There is a long list of how Indian young things handle calls and even more condescending blather about how the call centre jobs, which are the lowest paid in the West are sought after and fought after in India.

 

It gets even more annoying with generalizations. The city of Dajian has plans to outdo India as a software outsourcing centre. Even though the Chinese “are not as good in English as the Indians”, they plan to “select the best Chinese” to outcompete “because there are more Chinese than Indians by population”. Can you believe the string of generalizatons in this?

 

The story sometimes wanders into areas where you struggle to see how this is world going flat. They talk about a person conducting interviews with a MP3 player that doubles as a recorder and his phone camera and publishing it in a blog. Well, so what is the lesson there? The concept of freelancing is not new, despite the gadgets on display, is it?

 

Except for the annoying trivia, the message is interesting. The connection between the fall of the Berlin Wall (and the Iron Curtain) and the globalization of the world is very persuasively argued.

 

There is a whole lot of explanation about what is a web server, and how a browser works that are simply redundant for those techies (like me) who read the book. It may not even interest a lay reader.

 

He talks about colloboration through Wikis, the Open Source movement, and, though it is old hat for people in IT who watched it all happen, maybe new for lay persons interested, but at times he seems to get a bit more technical than what they can take. But apart from a few slips, this is an admirable attempt to de-jargonize the concepts for everyone.

 

A mixture of trivia and complicated descriptions is the one fault I can find. But generally the narration is just right and everyone, whether versed in technology or not,  gets the sense of the major upheavals that produced a ‘flat world’ as the author calls it.

 

He talks of the rise of India and the fortuitous coincidences that helped it along the way.

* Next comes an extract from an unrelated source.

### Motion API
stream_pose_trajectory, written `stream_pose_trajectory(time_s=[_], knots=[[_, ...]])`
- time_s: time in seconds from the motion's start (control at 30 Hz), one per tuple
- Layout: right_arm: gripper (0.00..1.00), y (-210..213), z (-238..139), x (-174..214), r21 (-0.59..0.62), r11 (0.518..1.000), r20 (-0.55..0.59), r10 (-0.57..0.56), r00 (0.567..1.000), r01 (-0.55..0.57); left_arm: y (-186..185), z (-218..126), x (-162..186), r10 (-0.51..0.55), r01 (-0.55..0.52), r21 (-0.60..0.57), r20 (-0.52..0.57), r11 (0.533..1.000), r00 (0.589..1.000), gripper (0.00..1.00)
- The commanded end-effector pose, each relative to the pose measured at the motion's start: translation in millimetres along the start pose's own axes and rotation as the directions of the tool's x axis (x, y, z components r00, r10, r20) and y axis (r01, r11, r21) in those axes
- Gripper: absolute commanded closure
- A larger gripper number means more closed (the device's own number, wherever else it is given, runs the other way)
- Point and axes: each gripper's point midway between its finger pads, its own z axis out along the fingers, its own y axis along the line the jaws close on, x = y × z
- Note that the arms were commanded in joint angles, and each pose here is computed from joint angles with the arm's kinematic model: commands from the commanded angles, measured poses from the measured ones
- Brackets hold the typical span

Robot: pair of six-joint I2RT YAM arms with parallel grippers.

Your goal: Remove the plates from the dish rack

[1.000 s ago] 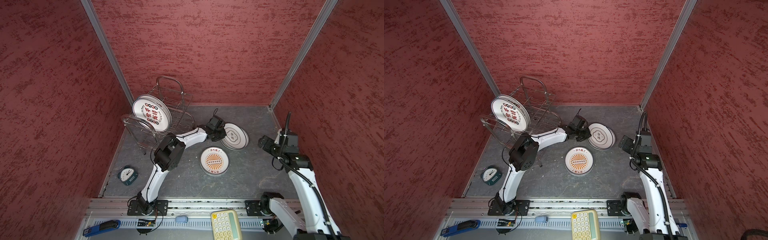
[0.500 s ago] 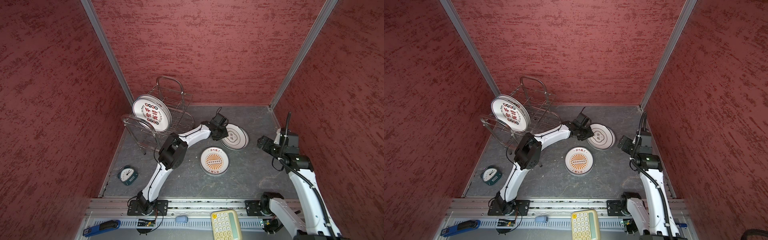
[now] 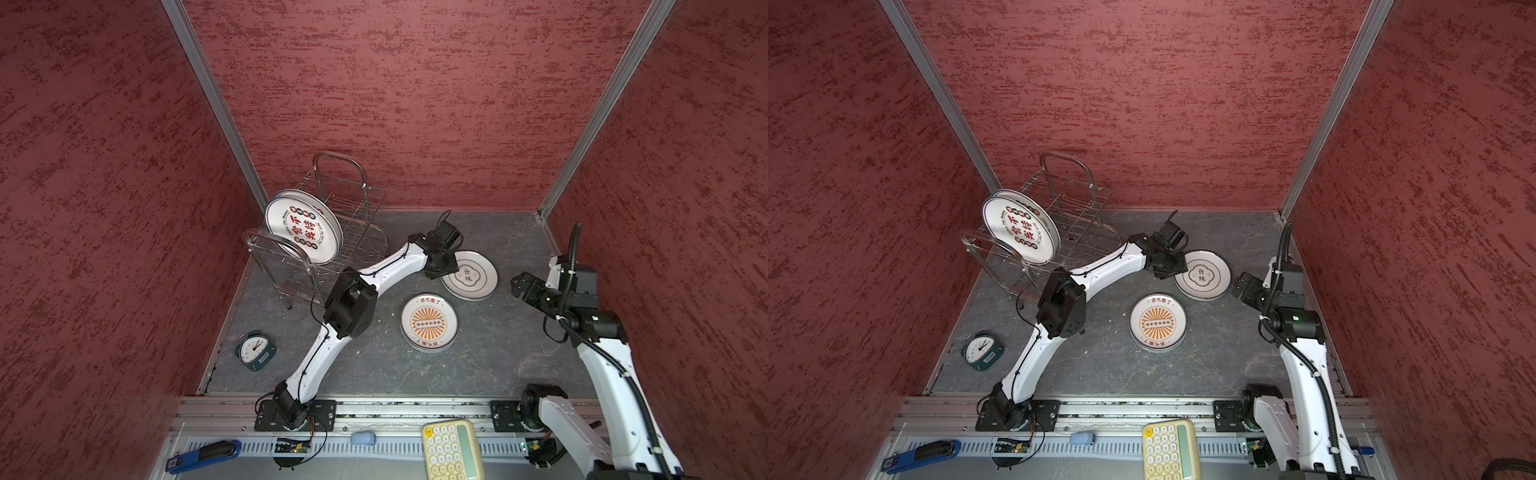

Some of it is a stretch like “in-forming” etc, but in general, he makes good points. The piece about how UPS manages even their customer’s businesses for them is interesting (repairing laptops for HP and managing logistics for Ford etc.)

 

But there are lots of repetitions and the same idea is presented multiple ways and sometimes the same idea the same way. It is as if you skipped back and reading an earlier chapter again, which was very frustrating. The argument about cheap and profitable aka WalMart but expensive (and more humane) and less profitable like Costco is repeated at least in the same detail in two different places that you feel like saying to the author ‘Oh, so sad. Do you have a short term memory loss? You just told me this a few pages ago!’.

 

The argument he makes for why free trade and globalization are good forces for all countries, even the ones who are outsourcing, is an old one, but he makes it with compelling arguments. (And to be fair, the book is old too. It talks of Palm Pilots and smartphones in the same breath).

 

That the argument is old and familiar does not take away the interest in reading it, because it is a very persuasive argument about the globalization and how US is not living up to it. I do not agree that progress in India and China counts as innovation yet, and his lament that these emerging nations are stealing tomorrow’s leadership from US In innovation, but his argument about how US is not focusing on the right things to protect its leadership and prosperity seems spot on.

 

The slight snobbery bothers me as a reader. He talks of US having to go to “broken down piece of the Soviet Union, Russia, where the only thing that works is science and engineering education” – wait for this – “though we won the Cold War”.  Wait, what did he just say?

 

Many of the arguments are valid and well made but it is interesting that a liberal leaning, conservative-ideology-hating author comes out with solutions for the current flat world (aka globalized world where the competition is across national boundaries) and comes out with prescriptions that are sure to infuriate the unions – portable skills, easy layoff and hiring etc.

 

And sweeping generalization is another problem. Leave aside blanket statements like “North Korea is 200 km away” (yeah? the entire country?)  he also says blithe things like “A handful of leaders in countries like China, Russia, Mexico, Brazil and India…. relied on the leverage of authoritarian political systems to push through reforms”. Really? India? Authoritarian?  A high school geography text book could have told him otherwise. A pity, since the fundamental points he makes are sound, even if already well known.

 

Don’t get me wrong, not everything he says, even about India is wrong. He is on the dot about the awful infrastructure and abominable power situation that is holding the country back.

 

Again, coming to India, he lauds Indian Congress party for choosing Manmohan Singh, the reformer, as Prime Minister “because they realized that Indians were craving the benefits of prosperity to be distributed evenly to rural areas as well”. This is as widely off the mark as can be. The internal politics of how Sonia Gandhi could not herself become Prime Minister due to her origin of birth (and crazy objections from others resulting from that very fact) and his subsequent powerlessness to impose any reform and his ignominious exit due to scandals that he could not control and even came close to tainting him are all events that follow the publication of this book but nevertheless prove how wrong this argument is.

 

And I for one do not fully buy the argument that rural, illiterate Indians voted out the ruling party in 2004 despite its liberalization success “because they wanted to be involved in the prosperity engendered by globalization”. Yes, there was some of that. But the argument ignores the entire complex machinations by people misled by politicians and also voting on the basis of anger against fat cat capitalists, and all pervasive corruption or voting on narrow caste interests.

 

What is also hard to accept is his argument that the Arabs are resorting to suicide bombing violence primarily due to frustrations against their authoritarian governments.

 

But his arguments on the anti globalization movement, its motivation and origins and its effect of undermining the prosperity of the very poor that they seem to champion are all exactly right and also narrated brilliantly.

 

The book ends thought provokingly and in my view the last few chapters are the most interesting.